The morphology and morphometrics of the Spanish population from Portuguese oak at Arroyo Frío, Jaén Province, agree closely with those of the original description by Kankina & Metlitskaya (1983) ( table 6), except for a slightly shorter odontostyle (av. 104.5 (96.0–115.0) μm vs. 112.0–116.0 μm); slightly longer distance from anterior end to guiding ring (34.4 (32.0–37.0) vs. 32.0 μm); slightly higher V ratio (54.0 (51.5–57.5) vs. 52.6 (51.3–54.0); and spicules (81.0 (80.0–82.0) μm vs. 66.0 (62.4– 73.2) μm). These differences further expand the intraspecific variation in this species that can be a consequence of the few specimens measured in the original description by Kankina & Metlitskaya (1983). The population examined by us represents the first report of the species in a country outside of Russia. According to the polytomous key by Chen et al. (1997), the supplement by Loof & Chen (1999), and additional codes (Peneva et al., 2013; Archidona et al., 2016), this species has the following code (codes in parentheses are exceptions): A4(3)-B2(3)-C4-D1-E2-F4-G2-H1-I2-J1–K6.

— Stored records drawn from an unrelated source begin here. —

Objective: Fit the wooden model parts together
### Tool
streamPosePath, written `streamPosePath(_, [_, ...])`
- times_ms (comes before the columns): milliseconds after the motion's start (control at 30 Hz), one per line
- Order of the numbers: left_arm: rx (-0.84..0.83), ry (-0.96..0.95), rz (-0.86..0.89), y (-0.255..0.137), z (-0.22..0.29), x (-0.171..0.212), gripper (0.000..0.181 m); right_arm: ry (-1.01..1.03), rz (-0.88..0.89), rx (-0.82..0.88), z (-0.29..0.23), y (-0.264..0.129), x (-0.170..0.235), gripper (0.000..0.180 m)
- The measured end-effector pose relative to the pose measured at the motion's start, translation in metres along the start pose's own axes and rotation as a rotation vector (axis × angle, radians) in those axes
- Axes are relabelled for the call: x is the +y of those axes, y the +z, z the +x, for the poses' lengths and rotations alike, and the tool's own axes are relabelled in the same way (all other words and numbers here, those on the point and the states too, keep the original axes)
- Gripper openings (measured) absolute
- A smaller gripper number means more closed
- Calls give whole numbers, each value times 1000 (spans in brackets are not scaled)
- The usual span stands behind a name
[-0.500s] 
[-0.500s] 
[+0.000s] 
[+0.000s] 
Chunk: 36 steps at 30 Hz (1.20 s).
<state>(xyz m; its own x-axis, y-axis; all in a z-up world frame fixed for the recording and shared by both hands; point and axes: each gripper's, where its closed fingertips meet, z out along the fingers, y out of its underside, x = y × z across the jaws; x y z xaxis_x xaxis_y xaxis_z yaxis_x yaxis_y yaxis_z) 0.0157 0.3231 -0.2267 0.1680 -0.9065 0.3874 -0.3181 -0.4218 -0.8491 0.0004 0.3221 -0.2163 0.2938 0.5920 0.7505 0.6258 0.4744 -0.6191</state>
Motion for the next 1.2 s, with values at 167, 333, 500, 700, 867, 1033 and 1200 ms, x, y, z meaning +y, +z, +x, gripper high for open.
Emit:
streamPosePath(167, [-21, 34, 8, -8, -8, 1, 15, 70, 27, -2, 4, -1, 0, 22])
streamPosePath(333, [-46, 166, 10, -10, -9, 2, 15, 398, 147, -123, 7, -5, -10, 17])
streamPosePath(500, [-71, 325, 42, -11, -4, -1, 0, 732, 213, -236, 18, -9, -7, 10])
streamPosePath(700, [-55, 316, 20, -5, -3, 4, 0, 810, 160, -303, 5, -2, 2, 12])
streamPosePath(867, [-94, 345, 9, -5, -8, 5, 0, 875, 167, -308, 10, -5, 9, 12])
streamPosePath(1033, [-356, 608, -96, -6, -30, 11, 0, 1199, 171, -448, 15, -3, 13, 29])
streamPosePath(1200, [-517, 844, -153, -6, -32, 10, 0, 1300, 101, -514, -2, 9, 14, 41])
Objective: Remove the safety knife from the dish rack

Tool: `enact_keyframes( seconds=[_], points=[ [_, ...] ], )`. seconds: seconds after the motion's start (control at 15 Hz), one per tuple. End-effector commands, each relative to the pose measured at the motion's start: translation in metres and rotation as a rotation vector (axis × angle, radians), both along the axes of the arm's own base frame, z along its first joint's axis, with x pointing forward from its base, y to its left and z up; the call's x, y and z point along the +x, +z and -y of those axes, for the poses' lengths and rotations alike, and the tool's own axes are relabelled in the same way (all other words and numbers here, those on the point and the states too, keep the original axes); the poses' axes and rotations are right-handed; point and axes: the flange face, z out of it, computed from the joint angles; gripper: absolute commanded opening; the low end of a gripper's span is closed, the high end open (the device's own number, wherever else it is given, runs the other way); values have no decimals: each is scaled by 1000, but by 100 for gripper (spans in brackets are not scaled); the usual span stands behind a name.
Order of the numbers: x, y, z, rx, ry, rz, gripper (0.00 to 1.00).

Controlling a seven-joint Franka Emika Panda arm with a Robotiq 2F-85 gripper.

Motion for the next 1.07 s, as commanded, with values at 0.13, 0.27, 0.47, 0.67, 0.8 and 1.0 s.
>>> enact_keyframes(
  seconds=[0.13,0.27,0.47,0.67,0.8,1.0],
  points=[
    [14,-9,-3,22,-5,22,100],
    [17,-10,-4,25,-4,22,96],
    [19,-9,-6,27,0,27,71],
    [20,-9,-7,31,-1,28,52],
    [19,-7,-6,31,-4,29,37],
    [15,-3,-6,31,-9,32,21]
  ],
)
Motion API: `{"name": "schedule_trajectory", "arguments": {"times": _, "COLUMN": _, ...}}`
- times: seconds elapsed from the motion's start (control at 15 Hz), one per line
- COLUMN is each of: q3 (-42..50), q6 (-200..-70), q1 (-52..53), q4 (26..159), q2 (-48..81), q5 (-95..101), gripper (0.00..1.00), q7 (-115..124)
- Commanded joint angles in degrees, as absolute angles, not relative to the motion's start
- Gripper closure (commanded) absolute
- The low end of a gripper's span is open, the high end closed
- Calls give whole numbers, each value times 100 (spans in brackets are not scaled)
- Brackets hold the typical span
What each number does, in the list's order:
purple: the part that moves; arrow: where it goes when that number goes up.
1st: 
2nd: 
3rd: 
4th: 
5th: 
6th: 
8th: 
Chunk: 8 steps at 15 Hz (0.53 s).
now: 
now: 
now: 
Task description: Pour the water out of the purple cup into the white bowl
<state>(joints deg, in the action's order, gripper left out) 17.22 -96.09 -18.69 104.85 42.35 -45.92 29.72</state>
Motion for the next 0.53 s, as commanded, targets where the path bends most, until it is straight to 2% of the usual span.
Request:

Description. Female. Body cylindrical, tapering towards anterior end, usually assuming an open C-shape when heat relaxed. Cuticle 3.0–4.5 µ m at mid-body, and 11.5–15.5 µ m at tail tip, and marked by very fine superficial transverse striae mainly in tail region. Lip region rounded, continuous with body contour. Amphidial fovea pocket-shaped; deeply bilobed and slightly asymmetrical. Odontostyle moderately long and narrow, 1.9 ± 0.4 (1.5–2.6) times as long as odontophore, straight or slightly arcuate; odontophore weakly developed, with rather weak basal swellings. Pharynx consisting of an anterior slender narrow part, extending to a terminal pharyngeal bulb, well demarcated anteriorly and cylindrical, 134.9 ± 8.7 (120.0–148.0) μm long, occupying approximately 25% of total pharyngeal length, and 31.1 ± 4.6 (24.5–31.0) μm wide. Glandularium 117.4 ± 7.3 (106.0–128.0) μm long. Normal arrangement of pharyngeal glands (Chen et al., 1997; Loof and Chen, 1999): DN and SVN pharyngeal gland located at 34.5 ± 4.1 (26.9–39.6), 57.6 ± 2.9 (53.4–62.2) % of distance from anterior end of pharyngeal bulb, respectively. Dorsal gland nucleus slightly larger than nuclei of two SVN (3.5–5.0 vs 3.0–4.5 μm in diam.). Cardia well-developed, hemispherical to conoid, 16.3 ± 6.7 (12.0–24.0) μm long. Reproductive system with both genital branches equally developed, 8.3 ± 1.1 (7.0–10.2), 8.2 ± 1.3 (5.8–9.8) % of body length, respectively. Vulva in form of a transverse slit, located slightly posterior to mid-body, vagina perpendicular to body axis, 28.1 ± 2.7 (24.0–32.0) μm long, or 30–45% of corresponding body width, surrounded by well-developed muscles. Uterus and oviduct of about equal length, usually with sperm cells in the female specimens examined. Prerectum very long, 1,235.2 ± 175.7 (1,055 –1,545) μm, and rectum 0.8 ± 0.1 (0.7–1.0) times as long as anal body diameter, anus a small rounded slit. Tail relatively short, convex-conoid to bluntly conoid, with rounded terminus, bearing two or three pairs of caudal pores.

Male. Very rare, only two male specimens were found (1:7 ratio). Morphologically similar to female except for genital system and posterior region slightly curved ventrally. Tail convex conoid, ventrally slightly concave with broad blunt terminus and thickened outer cuticular layer. Male genital tract diorchic with testis opposed, containing multiple rows of spermatogonia in the germinal zone. Spicules arcuate, robust, 1.6–1.8 times longer than tail length, lateral guiding pieces more or less straight. One pair of adanal supplements preceded by a row of 13–14 ventromedian supplements.

Juveniles. All four juvenile stages (J1–J4) distinctly separated by differences in body length, odontostyle and replacement odontostyle length (Robbins et al., 1996) were detected ( figs. 13 View FIGURE 13 and 14 View FIGURE 14 ). Morphologically, juveniles resemble adults except for the smaller size and undeveloped reproductive system. J1s were characterised by a subdigitate tail with a rounded tip and a c’ ratio 2.4–2.6 ( table 6). J2–J4 tails dorsally convex conoid and terminus bluntly rounded comparable to that of female in shape ( fig. 13 View FIGURE 13 and table 6).